From the Washington Post—
“Rep. Pete Sessions, the firebrand conservative from Texas, has relentlessly assailed the Democratic stimulus efforts as a package of wasteful “trillion-dollar spending sprees” that was “more about stimulating the government and rewarding political allies than growing the economy and creating jobs.” But that didn’t stop the Republican lawmaker from seeking stimulus money behind the scenes for the Dallas suburb of Carrollton after the GOP campaign against the 2009 stimulus law quieted down. Sessions wrote Transportation Secretary Ray LaHood in February urging him to give “full and fair consideration” to the affluent city’s request for $81 million for a rail project, according to a copy of the letter obtained by the Center for Public Integrity. His letter suggested that the project would create jobs, undercutting his public arguments against the stimulus.”
From the same article—
“Sessions was hardly alone. Scores of Republicans and conservative Democrats who voted against the stimulus law subsequently wrote letters seeking funds. They include tea party favorites such as freshman Sen. Scott Brown (R-Mass.) and Rep. Michele Bachmann (R-Minn.), as well as Rep. Ron Paul (R-Tex.) and Sen. John McCain (R-Ariz.), former presidential candidates.”
None of this will surprise anybody.
Government has got to part of our recovery from this terrible recession. Anger at immigrants, Muslims and the President will be a cold comfort when you need a job, disaster relief , health care, or social security.
Government is part of what makes a society a decent place to live.

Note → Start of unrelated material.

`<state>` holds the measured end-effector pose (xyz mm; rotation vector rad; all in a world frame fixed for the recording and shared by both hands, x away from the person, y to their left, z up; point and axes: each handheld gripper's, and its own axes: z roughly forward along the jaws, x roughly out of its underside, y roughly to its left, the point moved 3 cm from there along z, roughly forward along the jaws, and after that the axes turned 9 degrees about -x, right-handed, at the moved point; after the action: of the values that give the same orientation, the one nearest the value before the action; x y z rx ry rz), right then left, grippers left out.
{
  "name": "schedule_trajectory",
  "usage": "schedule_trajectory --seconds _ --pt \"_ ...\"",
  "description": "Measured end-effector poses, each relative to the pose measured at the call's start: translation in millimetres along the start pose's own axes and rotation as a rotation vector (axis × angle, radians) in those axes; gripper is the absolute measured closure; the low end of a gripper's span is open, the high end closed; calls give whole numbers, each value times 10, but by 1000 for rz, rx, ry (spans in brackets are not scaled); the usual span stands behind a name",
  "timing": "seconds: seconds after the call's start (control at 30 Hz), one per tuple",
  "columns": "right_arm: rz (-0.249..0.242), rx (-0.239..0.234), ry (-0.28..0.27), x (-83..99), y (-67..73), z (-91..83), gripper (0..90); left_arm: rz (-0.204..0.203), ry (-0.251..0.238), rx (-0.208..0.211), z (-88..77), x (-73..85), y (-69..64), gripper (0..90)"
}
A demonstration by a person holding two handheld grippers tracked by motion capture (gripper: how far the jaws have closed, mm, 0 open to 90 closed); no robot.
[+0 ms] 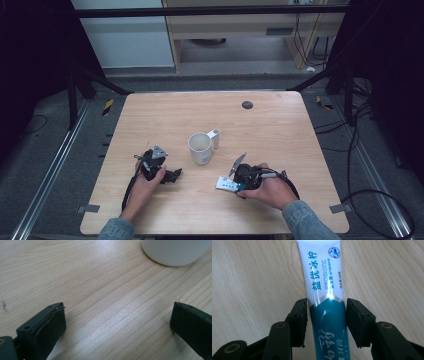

Based on those we see seeking stimulus funds, it seems that many on the right realize this to be the case no matter what they tell their supporters.
October 19, 2010
Posted by Neil Aquino |
Uncategorized | Barack Obama, Center For Public Integrity, Hypocrisy, John McCain, Michele Bachmann, Pete Sessions, Ray LaHood, Ron Paul, Scott Brown, Stimulus Money, Taxes---Yes! |
2 Comments
Despite all the talk we hear about Texans not wanting the federal government in their lives, Texas gets a great deal of money in federal earmarks. Many of these earmarks are sought by Republicans.
From the Houston Chronicle—
“Sen. Kay Bailey Hutchison’s status as a Washington insider proved politically toxic in her bid for governor — but those same skills reaped more than a billion dollars this year for Texas cities, universities, medical centers and military installations. Hutchison’s prolific use of earmarks placed her third among the Senate’s 100 members, behind only California Democrats Dianne Feinstein and Barbara Boxer. ..A 17-year Senate veteran who serves on the powerful Senate Committee on Appropriations, Hutchison continues to capitalize on her capital connections by inserting 166 special spending requests worth more than $1.2 billion into the federal government’s 2010 budget, which runs through Sept. 30, according to data collected by the nonpartisan watchdog group Taxpayers for Common Sense.. Overall, Texas raked in $1.6 billion for projects sought by its members of Congress. That total swells to $1.8 billion when earmarks requested solely by the White House, mostly for military projects, are added. Houston-area lawmakers are among the most prolific fans of the earmark in the Texas delegation, totaling about $322 million in this year’s budget. They sponsored or co-sponsored 85 of the 573 Texas earmarks. Five of the top seven Texas earmarkers come from Houston, led by Democratic Rep. Gene Green and Republican Rep. John Culberson.”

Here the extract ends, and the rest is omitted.